[INSTRUCTIONS TO FOLLOW]
Without the pictures, print the lines running from the beginning of the material to the line containing "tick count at", both ends included.

[DATASET ENTRIES]
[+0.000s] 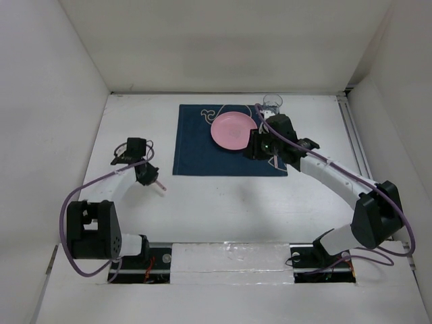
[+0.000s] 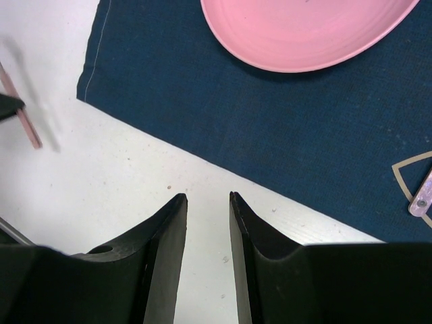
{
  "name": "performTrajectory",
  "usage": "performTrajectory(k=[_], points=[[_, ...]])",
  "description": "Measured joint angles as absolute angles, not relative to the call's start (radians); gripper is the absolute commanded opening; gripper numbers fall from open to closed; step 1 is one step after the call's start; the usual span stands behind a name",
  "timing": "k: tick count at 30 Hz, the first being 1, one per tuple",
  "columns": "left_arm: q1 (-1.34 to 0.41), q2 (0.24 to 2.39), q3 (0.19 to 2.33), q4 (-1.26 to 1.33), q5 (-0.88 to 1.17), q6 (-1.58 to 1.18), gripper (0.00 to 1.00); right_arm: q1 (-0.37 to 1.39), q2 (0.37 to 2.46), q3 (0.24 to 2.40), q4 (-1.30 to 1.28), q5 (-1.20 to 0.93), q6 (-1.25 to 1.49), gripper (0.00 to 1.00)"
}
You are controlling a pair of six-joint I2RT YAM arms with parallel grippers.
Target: Set the dinner table for one person
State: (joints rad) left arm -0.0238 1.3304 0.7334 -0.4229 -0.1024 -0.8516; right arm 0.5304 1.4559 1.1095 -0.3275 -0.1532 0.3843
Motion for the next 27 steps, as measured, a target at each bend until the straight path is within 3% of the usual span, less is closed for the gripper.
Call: performTrajectory(k=[6, 13, 19, 27], points=[[-0.139, 1.425, 1.046, -0.399, -0.035, -0.712, 0.0, 0.53, 1.458, 1.11, -0.327, -0.143, 0.389, 0.37], [-0.216, 1.751, 1.384, -0.447, 0.095, -0.53, 0.0, 0.536, 1.467, 1.109, -0.329, -0.118, 0.383, 0.37], [-0.314, 2.014, 1.566, -0.588, 0.101, -0.428, 0.0, 0.567, 1.475, 1.11, -0.33, -0.085, 0.373, 0.37], [-0.324, 2.061, 1.63, -0.686, 0.067, -0.359, 0.0, 0.578, 1.483, 1.11, -0.332, -0.052, 0.365, 0.37]])
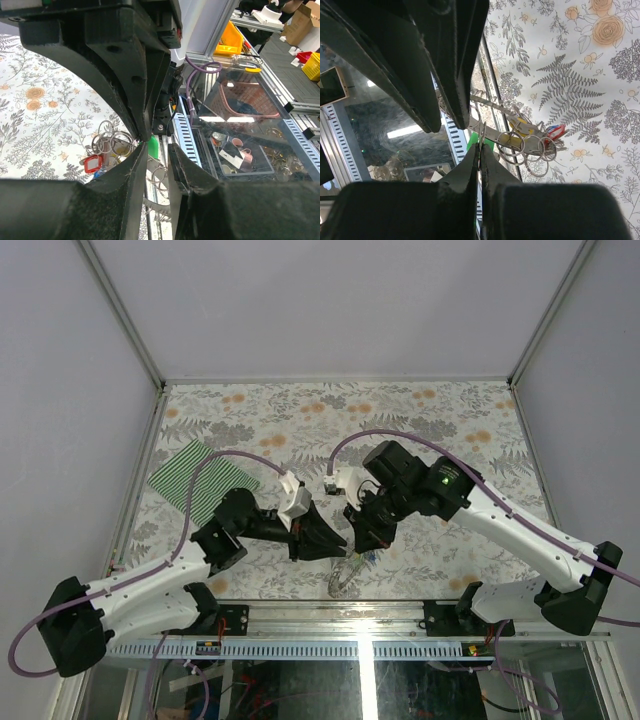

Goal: Put the keys on the keyring

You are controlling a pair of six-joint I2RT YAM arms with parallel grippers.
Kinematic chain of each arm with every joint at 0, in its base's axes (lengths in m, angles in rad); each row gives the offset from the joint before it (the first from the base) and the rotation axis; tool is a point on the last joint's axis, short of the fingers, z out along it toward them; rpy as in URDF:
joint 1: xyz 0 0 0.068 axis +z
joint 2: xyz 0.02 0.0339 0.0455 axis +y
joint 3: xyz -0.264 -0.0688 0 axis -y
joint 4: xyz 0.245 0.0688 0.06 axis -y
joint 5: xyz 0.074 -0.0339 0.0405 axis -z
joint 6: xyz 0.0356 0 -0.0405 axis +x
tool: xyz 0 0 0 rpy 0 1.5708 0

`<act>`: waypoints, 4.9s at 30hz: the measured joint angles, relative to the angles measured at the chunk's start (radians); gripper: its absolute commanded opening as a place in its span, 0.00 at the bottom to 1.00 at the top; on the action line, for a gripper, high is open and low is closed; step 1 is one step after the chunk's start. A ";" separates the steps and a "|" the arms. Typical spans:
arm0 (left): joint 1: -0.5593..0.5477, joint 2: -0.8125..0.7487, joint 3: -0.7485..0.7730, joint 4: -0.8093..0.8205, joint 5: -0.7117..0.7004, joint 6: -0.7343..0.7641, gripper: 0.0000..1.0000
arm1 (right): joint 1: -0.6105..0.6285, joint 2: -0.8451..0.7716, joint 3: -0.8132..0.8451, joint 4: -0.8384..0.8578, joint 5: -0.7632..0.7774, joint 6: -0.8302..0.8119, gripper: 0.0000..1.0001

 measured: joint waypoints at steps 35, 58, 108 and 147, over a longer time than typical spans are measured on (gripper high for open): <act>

[THE COMPLETED TASK]
[+0.000s] 
[+0.000s] 
{
  "name": "performTrajectory",
  "usage": "performTrajectory(k=[_], points=[[_, ...]])",
  "description": "Measured joint angles as absolute angles, not relative to the call's start (radians); gripper is the absolute commanded opening; gripper numbers fall from open to closed; step 1 is one step after the call's start; the usual span stands behind a name",
  "timing": "k: tick count at 30 Hz, the first being 1, one per tuple",

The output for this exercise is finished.